Смекни!
smekni.com

– Молодой человек, – прогудел он на всю шашлычную, – когда вам хочется с кем-нибудь выпить, вы прежде должны подумать, хочется ли выпить тому человеку, с кем вам хочется выпить!

Шашлычная восторженно зашушукала. Но парень не растерялся. Возможно, он угадал, что тому человеку хочется выпить.

– Я с вами хочу выпить, – сказал он, держа в растопыренных руках две большие рюмки, как два потенциальных факела, – потому что вы мужественный человек!

Вы сказали в лицо Кирбабаеву, что он шакал! Вы учите нас мужеству. Весь район знает, что он шакал, притом бешеный шакал, но никто ни разу не осмелился сказать ему об этом.

Поэт ощутил необыкновенный прилив духовных сил и одновременно понял, что дольше нельзя рисковать переполненной рюмкой в вытянутой руке: выплеснется!

Туркмены – прекрасный народ, подумал он, за них стоит повоевать. И, взяв у молодого человека рюмку, почувствовал, что она теперь в полной безопасности.

Он приподнял рюмку и прогудел на всю шашлычную:

– И это еще не последнее мое слово!

Они чокнулись и выпили.

– Если вы не спешите, – сказал парень, – окажите честь нашему молодежному столу. Мой отец – председатель колхоза, и я могу многое рассказать о подлостях Кирбабаева.

– Спешить мне некуда, – ответил поэт доброжелательно, – мой поезд в Ташкент идет завтра. Официант!

Поэт встал во весь свой внушительный рост.

– Уже уплачено! Уже уплачено! – замахал парень руками, и они двинулись к его столу. Там сидело еще шесть молодых людей, и они восторженно глядели на поэта. Кадры есть, подумал поэт, с революционной деловитостью оглядывая их; в сущности, басмачи были последними могиканами Белого движения.

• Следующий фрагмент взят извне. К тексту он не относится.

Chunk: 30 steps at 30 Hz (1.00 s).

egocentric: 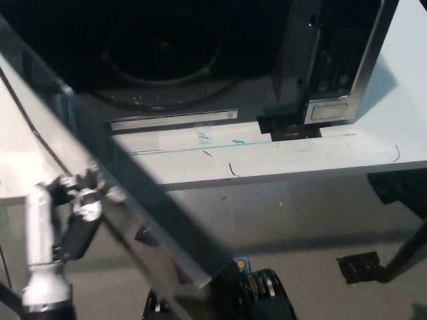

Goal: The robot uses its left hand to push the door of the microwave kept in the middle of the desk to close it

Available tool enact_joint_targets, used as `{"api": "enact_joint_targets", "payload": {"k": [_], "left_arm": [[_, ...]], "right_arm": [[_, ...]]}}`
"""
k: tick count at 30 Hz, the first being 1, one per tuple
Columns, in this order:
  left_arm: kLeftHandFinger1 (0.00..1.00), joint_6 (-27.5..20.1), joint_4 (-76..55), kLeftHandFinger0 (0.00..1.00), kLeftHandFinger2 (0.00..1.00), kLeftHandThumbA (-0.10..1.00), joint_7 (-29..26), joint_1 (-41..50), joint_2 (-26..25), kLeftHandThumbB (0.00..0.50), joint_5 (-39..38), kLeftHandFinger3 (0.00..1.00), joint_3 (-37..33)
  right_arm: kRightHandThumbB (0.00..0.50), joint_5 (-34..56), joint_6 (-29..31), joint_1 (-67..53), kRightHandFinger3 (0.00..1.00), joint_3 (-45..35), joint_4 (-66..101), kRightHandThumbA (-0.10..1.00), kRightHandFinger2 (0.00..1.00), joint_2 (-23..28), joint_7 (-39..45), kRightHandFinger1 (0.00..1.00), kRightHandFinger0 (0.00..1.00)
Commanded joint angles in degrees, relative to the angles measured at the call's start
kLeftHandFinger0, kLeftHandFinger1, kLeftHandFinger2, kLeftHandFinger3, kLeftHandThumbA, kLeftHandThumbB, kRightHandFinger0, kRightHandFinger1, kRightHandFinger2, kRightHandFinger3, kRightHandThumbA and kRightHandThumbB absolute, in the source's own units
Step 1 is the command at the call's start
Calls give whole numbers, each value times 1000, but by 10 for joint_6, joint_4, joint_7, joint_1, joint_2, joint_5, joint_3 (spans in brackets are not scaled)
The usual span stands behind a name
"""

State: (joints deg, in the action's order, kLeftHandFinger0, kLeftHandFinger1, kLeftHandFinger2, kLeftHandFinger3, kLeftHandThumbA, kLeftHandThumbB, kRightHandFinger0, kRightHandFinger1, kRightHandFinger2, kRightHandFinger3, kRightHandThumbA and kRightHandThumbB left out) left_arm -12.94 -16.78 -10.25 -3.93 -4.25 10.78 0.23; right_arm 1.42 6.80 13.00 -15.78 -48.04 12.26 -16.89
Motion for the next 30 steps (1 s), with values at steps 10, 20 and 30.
{"api": "enact_joint_targets", "payload": {"k": [10, 20, 30], "left_arm": [[0, -33, 48, 0, 45, -100, 47, -120, -24, 47, 76, 228, -59], [0, -51, 219, 0, 22, -100, 27, -285, -42, 106, 101, 183, -58], [0, -74, 432, 0, 39, -100, -32, -432, -81, 115, 177, 171, -69]], "right_arm": [[190, 13, 20, 7, 512, -10, 7, -100, 578, 7, -8, 607, 664], [204, 8, 22, 6, 517, -8, 6, -100, 572, 7, -14, 594, 642], [188, 9, 23, 2, 526, -6, 2, -100, 571, 6, -7, 603, 660]]}}
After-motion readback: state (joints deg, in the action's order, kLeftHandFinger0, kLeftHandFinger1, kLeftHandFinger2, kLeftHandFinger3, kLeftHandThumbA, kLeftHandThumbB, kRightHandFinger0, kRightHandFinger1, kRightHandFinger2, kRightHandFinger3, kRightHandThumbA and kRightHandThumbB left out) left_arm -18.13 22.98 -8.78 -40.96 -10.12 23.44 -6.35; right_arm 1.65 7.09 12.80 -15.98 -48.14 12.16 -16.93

Теперь он вместе с молодыми людьми продолжал пить и закусывать. Сын председателя колхоза рассказал, что Кирбабаев каждый месяц берет ясак с каждого колхоза района. Две тысячи рублей. Конечно, делится с первым секретарем, который, кстати, сам ничего не берет. Кирбабаев не только посреди родного села поставил памятник своему деду, но и протянул, конечно за счет государства, единственную в районе асфальтовую дорогу не только вплоть до села, но и до могилы деда дотянул ее!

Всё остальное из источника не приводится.